### Stored data
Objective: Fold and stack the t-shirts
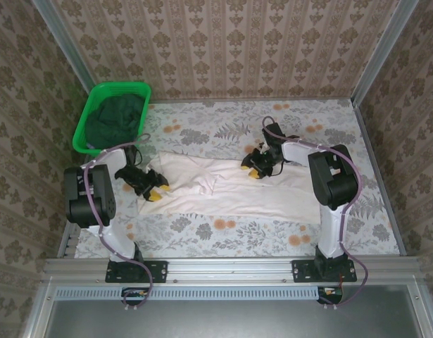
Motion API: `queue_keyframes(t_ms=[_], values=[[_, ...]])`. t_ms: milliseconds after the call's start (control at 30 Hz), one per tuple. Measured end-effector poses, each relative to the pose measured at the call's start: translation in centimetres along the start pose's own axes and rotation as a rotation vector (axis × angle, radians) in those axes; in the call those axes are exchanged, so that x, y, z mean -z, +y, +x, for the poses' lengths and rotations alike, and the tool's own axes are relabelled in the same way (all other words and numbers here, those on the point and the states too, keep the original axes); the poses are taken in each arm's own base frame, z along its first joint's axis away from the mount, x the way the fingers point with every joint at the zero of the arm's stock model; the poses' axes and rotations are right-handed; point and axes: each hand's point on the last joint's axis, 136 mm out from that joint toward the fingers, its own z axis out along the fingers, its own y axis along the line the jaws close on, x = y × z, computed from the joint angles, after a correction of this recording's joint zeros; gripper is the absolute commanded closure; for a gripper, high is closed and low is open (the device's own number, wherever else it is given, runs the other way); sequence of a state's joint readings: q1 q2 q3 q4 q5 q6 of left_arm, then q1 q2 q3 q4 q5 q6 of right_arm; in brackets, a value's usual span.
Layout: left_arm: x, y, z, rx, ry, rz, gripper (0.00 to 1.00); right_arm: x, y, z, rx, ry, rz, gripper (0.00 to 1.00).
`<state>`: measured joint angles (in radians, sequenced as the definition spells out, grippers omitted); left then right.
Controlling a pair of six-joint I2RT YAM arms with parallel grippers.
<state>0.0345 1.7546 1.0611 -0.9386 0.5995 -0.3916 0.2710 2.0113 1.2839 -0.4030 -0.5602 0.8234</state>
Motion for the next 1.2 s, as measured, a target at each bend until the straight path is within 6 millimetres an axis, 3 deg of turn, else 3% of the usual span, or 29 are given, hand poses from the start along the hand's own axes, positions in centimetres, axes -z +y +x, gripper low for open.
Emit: queue_keyframes(t_ms=[100, 200, 300, 400, 467, 533, 700, 833, 933, 1033, 1200], values=[[0.8, 0.8, -0.7, 0.004, -0.045, -0.052, 0.52, 0.2, -0.2, -0.3, -0.010, -0.006, -0.001, 0.57], [2.5, -0.4, -2.1, -0.041, -0.122, -0.081, 0.54, 0.8, -0.4, -0.2, -0.011, -0.020, 0.001, 0.57], [4.5, -4.2, -3.6, -0.147, -0.210, -0.084, 0.66, 2.2, -0.2, -0.3, 0.000, -0.059, -0.002, 0.59], [4.9, -8.7, -4.3, -0.261, -0.249, -0.068, 0.70, 4.2, -0.4, -0.9, -0.001, -0.118, 0.001, 0.64], [3.8, -10.7, -4.7, -0.315, -0.238, -0.079, 0.73, 5.3, -1.5, -1.6, -0.024, -0.158, 0.019, 0.66], [1.5, -11.3, -5.4, -0.331, -0.205, -0.108, 0.74, 6.2, -3.2, -2.4, -0.062, -0.196, 0.048, 0.68], [-4.6, -6.7, -7.7, -0.258, -0.103, -0.290, 0.72, 7.2, -8.4, -3.4, -0.168, -0.250, 0.153, 0.69], [-3.4, -7.5, -10.1, -0.260, -0.168, -0.332, 0.71, 7.7, -11.0, -3.8, -0.242, -0.279, 0.201, 0.66], [-3.7, -8.2, -11.5, -0.256, -0.168, -0.363, 0.70, 8.2, -11.6, -3.9, -0.280, -0.296, 0.192, 0.64], [-4.3, -10.7, -13.3, -0.291, -0.187, -0.369, 0.69, 9.0, -12.7, -3.4, -0.319, -0.313, 0.205, 0.61], [-6.7, -18.4, -16.6, -0.420, -0.264, -0.287, 0.62, 11.3, -15.8, -1.4, -0.410, -0.326, 0.273, 0.55]])
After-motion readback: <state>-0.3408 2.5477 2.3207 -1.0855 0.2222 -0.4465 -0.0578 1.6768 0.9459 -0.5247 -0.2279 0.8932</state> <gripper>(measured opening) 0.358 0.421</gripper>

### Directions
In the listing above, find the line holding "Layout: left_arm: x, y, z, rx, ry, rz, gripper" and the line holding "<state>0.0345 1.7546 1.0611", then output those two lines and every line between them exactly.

### Written answer
Layout: left_arm: x, y, z, rx, ry, rz, gripper (0.00 to 1.00); right_arm: x, y, z, rx, ry, rz, gripper (0.00 to 1.00).
`<state>`: measured joint angles (in radians, sequenced as the definition spells out, grippers omitted); left then right.
Controlling a pair of six-joint I2RT YAM arms with parallel grippers.
<state>0.0345 1.7546 1.0611 -0.9386 0.5995 -0.3916 0.2710 2.0113 1.2839 -0.4030 -0.5602 0.8234</state>

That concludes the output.